_TASK OBJECTIVE:_ Find each line below that includes "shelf", then copy it.
##############################
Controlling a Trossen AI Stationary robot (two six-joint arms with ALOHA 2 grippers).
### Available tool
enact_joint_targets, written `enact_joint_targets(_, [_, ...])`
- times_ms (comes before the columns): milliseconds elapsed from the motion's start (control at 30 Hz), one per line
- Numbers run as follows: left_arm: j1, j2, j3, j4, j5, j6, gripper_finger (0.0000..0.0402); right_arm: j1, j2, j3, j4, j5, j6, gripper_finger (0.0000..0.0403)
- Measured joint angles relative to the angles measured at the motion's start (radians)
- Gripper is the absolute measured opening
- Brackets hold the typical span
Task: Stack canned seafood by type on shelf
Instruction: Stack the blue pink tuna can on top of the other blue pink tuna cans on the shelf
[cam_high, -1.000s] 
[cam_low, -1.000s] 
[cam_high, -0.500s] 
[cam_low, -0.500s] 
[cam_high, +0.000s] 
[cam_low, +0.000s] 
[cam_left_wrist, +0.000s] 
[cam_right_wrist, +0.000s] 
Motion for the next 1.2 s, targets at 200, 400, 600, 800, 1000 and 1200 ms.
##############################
_REPLY:_
Task: Stack canned seafood by type on shelf
Instruction: Stack the blue pink tuna can on top of the other blue pink tuna cans on the shelf

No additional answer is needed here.